> [EXERCISE GOAL] Could the data below be copied out in full, word for word?

> [DATA BELOW]
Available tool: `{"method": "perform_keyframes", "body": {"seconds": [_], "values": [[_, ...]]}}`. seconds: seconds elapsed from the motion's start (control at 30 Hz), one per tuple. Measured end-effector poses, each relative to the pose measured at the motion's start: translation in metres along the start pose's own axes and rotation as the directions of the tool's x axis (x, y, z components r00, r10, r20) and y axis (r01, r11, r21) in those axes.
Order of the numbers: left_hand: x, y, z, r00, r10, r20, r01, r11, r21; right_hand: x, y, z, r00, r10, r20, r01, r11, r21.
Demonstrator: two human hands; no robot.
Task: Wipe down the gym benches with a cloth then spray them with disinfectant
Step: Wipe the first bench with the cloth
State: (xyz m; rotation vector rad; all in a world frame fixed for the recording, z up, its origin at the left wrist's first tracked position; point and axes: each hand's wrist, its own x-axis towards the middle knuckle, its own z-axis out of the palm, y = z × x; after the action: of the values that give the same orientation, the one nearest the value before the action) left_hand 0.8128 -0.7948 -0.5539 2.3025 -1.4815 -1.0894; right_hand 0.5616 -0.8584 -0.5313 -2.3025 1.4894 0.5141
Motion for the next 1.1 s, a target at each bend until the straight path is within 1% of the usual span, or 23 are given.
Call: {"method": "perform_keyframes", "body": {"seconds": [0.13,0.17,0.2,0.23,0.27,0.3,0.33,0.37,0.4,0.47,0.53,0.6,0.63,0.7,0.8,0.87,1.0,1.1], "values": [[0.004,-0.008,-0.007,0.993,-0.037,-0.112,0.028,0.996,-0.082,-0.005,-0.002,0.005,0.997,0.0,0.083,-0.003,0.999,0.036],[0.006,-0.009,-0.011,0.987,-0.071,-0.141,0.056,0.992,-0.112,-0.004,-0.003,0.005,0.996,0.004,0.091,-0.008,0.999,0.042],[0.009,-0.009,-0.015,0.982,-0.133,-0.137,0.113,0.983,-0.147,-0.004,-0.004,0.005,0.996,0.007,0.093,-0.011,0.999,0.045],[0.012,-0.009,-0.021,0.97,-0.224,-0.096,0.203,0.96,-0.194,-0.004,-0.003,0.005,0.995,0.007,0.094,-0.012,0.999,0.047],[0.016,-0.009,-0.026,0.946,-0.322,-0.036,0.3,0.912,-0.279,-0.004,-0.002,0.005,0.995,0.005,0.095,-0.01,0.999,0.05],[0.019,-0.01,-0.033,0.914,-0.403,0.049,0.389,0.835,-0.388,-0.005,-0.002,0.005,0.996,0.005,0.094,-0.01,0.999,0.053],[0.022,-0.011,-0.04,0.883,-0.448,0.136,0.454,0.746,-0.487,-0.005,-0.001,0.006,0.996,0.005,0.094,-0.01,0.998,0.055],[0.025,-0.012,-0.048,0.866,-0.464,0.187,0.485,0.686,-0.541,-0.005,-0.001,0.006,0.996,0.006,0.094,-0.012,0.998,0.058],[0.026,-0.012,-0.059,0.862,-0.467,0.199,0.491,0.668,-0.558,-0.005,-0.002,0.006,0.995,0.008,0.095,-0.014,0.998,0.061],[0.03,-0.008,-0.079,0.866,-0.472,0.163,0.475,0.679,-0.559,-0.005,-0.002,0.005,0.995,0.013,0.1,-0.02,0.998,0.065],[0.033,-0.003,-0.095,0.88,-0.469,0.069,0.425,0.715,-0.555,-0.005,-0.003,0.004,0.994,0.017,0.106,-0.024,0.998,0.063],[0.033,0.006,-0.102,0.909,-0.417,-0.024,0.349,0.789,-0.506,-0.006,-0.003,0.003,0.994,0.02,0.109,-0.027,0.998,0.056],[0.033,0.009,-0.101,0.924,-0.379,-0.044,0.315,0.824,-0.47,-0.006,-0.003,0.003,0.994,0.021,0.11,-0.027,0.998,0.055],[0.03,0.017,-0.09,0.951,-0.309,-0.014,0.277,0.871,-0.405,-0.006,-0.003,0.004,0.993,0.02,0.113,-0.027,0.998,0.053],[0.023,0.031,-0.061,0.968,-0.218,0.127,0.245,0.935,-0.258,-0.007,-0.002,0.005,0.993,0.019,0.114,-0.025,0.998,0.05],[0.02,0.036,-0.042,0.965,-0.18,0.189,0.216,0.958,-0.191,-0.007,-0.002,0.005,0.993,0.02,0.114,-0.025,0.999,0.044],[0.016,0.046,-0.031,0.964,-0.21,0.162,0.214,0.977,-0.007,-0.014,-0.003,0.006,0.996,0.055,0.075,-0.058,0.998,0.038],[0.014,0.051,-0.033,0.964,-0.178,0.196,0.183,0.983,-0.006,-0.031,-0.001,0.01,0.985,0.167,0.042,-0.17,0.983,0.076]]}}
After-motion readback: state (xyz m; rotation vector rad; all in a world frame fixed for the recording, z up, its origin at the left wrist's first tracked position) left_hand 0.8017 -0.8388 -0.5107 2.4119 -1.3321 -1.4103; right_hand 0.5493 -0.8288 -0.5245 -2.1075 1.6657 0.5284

> [RESPONSE BOX]
Available tool: `{"method": "perform_keyframes", "body": {"seconds": [_], "values": [[_, ...]]}}`. seconds: seconds elapsed from the motion's start (control at 30 Hz), one per tuple. Measured end-effector poses, each relative to the pose measured at the motion's start: translation in metres along the start pose's own axes and rotation as the directions of the tool's x axis (x, y, z components r00, r10, r20) and y axis (r01, r11, r21) in those axes.
Order of the numbers: left_hand: x, y, z, r00, r10, r20, r01, r11, r21; right_hand: x, y, z, r00, r10, r20, r01, r11, r21.
Demonstrator: two human hands; no robot.
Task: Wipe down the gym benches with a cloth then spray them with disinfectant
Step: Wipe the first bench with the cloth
State: (xyz m; rotation vector rad; all in a world frame fixed for the recording, z up, its origin at the left wrist's first tracked position; point and axes: each hand's wrist, its own x-axis towards the middle knuckle, its own z-axis out of the palm, y = z × x; after the action: of the values that give the same orientation, the one nearest the value before the action) left_hand 0.8128 -0.7948 -0.5539 2.3025 -1.4815 -1.0894; right_hand 0.5616 -0.8584 -0.5313 -2.3025 1.4894 0.5141
Motion for the next 1.1 s, a target at each bend until the straight path is within 1% of the usual span, or 23 are given.
Call: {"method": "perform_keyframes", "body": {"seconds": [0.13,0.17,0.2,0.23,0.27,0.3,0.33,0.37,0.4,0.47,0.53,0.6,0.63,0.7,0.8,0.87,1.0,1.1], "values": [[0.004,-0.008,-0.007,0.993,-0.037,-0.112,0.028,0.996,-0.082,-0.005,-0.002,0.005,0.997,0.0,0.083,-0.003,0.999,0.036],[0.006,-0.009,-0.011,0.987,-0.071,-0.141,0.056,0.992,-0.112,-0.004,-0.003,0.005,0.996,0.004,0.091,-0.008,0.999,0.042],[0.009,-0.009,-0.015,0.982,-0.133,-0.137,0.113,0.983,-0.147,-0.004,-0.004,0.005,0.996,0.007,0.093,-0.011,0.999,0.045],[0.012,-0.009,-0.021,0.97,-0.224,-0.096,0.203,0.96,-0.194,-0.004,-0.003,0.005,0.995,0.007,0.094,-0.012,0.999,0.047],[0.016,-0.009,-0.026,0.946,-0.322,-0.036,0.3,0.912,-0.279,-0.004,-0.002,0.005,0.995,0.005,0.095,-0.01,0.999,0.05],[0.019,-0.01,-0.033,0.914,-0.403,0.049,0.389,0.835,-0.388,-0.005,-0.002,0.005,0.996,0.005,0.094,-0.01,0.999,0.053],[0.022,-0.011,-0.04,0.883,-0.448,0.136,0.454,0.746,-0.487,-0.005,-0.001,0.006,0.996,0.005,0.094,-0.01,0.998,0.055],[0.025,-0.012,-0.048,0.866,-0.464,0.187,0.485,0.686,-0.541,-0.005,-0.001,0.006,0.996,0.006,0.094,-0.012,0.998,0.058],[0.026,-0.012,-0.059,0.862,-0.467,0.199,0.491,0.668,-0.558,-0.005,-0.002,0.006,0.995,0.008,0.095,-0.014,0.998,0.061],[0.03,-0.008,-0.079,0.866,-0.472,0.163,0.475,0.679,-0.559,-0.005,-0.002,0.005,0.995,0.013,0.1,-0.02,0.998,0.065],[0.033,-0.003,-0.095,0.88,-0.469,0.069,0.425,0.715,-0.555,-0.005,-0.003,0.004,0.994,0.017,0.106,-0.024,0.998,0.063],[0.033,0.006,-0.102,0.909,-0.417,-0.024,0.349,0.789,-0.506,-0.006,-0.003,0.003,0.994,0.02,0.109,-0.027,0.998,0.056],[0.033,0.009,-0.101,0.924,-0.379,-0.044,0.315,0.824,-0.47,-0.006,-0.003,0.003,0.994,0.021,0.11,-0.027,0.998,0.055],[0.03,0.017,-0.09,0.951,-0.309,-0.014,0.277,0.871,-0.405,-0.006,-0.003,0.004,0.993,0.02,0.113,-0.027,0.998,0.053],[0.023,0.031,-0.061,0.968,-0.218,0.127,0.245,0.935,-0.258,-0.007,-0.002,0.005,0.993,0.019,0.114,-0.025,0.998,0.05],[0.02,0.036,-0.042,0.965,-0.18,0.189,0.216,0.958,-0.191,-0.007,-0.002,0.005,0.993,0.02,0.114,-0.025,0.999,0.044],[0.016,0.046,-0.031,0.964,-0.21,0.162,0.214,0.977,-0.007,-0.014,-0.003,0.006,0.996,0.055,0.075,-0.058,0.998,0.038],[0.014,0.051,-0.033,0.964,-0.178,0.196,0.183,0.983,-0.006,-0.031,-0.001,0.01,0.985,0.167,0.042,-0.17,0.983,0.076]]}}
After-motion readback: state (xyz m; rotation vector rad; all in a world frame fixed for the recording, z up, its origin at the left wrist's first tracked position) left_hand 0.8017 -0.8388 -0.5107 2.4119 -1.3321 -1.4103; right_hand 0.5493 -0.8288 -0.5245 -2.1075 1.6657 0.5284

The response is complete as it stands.